Change your router's default administrator credentials if you haven't already. Default passwords are publicly documented — they're among the first things attackers try. A strong, unique password closes that door immediately.
Finally, disable remote management features unless you actively need them. These settings allow access to your router from outside your home network and are a common exploitation vector when left on by default. Turning them off costs nothing.
Criminal Infrastructure Is Being Targeted
The SocksEscort operation fits a broader pattern that has accelerated in recent years. Law enforcement agencies have increasingly set their sights not just on individual criminals, but on the infrastructure that makes large-scale cybercrime possible — the markets, the hosting services, the botnets.

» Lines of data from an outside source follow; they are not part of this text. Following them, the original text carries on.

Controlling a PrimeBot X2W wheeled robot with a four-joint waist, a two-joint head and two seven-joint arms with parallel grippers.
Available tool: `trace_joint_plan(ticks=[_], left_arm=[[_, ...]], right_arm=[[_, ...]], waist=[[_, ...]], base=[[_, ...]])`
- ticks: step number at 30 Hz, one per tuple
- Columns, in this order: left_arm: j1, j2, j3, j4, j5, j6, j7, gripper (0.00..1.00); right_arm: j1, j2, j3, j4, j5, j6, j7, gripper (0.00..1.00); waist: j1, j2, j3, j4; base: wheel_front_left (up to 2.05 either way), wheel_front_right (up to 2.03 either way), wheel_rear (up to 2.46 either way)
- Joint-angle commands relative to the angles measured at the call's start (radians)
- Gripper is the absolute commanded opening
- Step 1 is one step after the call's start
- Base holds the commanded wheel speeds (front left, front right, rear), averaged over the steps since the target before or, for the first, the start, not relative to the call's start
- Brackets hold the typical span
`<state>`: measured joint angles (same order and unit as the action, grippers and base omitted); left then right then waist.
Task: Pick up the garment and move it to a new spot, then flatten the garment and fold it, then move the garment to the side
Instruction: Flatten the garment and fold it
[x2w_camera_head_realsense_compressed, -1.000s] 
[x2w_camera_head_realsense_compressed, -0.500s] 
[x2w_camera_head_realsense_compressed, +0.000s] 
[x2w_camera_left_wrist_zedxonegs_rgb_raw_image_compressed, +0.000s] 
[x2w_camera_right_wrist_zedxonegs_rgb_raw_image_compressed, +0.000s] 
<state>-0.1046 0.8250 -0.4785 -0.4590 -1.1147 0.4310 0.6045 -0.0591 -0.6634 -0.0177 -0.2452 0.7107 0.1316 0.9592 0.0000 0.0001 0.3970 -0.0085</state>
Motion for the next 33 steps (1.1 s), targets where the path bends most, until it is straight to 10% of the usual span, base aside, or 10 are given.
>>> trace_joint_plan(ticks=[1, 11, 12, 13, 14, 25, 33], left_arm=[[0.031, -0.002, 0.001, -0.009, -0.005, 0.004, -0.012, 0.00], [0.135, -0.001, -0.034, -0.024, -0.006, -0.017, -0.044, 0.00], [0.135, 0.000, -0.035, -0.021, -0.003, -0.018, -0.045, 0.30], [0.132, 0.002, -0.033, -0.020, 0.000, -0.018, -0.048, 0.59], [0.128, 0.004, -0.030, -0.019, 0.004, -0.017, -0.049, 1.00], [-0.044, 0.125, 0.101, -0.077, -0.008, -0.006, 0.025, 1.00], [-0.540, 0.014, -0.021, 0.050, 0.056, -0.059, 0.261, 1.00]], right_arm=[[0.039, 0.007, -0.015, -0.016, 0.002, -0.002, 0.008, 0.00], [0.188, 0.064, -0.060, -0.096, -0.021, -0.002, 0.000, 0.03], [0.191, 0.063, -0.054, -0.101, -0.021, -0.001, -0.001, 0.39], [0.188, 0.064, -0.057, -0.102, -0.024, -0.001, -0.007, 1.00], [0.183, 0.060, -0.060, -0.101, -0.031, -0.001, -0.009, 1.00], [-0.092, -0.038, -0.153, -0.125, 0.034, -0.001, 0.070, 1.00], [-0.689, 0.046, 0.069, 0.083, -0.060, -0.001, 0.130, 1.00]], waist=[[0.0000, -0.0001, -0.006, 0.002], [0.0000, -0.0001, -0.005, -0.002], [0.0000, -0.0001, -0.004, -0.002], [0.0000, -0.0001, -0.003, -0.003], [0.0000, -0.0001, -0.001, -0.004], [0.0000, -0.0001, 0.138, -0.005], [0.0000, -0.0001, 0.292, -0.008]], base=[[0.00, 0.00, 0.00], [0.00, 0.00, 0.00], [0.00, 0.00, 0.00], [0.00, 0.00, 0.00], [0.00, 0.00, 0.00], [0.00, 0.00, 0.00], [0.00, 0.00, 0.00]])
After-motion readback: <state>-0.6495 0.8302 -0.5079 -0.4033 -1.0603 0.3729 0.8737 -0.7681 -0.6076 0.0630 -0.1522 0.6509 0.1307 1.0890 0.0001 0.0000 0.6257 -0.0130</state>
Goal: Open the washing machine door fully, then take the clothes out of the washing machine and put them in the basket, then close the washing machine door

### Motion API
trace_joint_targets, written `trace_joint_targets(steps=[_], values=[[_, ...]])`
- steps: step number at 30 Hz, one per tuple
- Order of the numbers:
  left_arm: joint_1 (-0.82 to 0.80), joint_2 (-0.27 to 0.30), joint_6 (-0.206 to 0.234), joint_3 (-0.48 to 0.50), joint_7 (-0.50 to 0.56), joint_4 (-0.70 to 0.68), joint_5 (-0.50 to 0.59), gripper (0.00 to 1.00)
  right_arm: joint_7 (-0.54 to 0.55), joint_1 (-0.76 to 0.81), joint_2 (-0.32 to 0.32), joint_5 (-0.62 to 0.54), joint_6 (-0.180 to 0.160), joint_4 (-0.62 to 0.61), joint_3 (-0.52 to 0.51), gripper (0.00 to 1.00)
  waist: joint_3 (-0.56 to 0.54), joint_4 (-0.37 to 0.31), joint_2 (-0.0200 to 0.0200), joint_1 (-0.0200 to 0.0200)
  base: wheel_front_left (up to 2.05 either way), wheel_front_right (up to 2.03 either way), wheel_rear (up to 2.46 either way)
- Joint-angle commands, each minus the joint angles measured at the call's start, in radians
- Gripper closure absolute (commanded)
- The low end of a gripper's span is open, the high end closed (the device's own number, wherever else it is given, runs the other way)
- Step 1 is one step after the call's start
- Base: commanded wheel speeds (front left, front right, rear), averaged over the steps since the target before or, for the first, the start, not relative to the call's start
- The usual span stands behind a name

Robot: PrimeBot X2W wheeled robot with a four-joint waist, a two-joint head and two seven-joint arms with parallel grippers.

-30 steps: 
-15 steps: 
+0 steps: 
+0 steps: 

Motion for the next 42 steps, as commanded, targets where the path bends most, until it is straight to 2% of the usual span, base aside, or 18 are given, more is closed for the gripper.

The result is that operating criminal infrastructure has become measurably riskier. When a network like SocksEscort gets dismantled after years of operation, it signals to anyone building the next one that they too can be found, tracked, and shut down.
The 369,000 devices that SocksEscort enslaved have been cut free. The people whose bank accounts were raided and whose connections were used without their knowledge didn't ask to be part of a criminal network. This week, at least, they aren't anymore.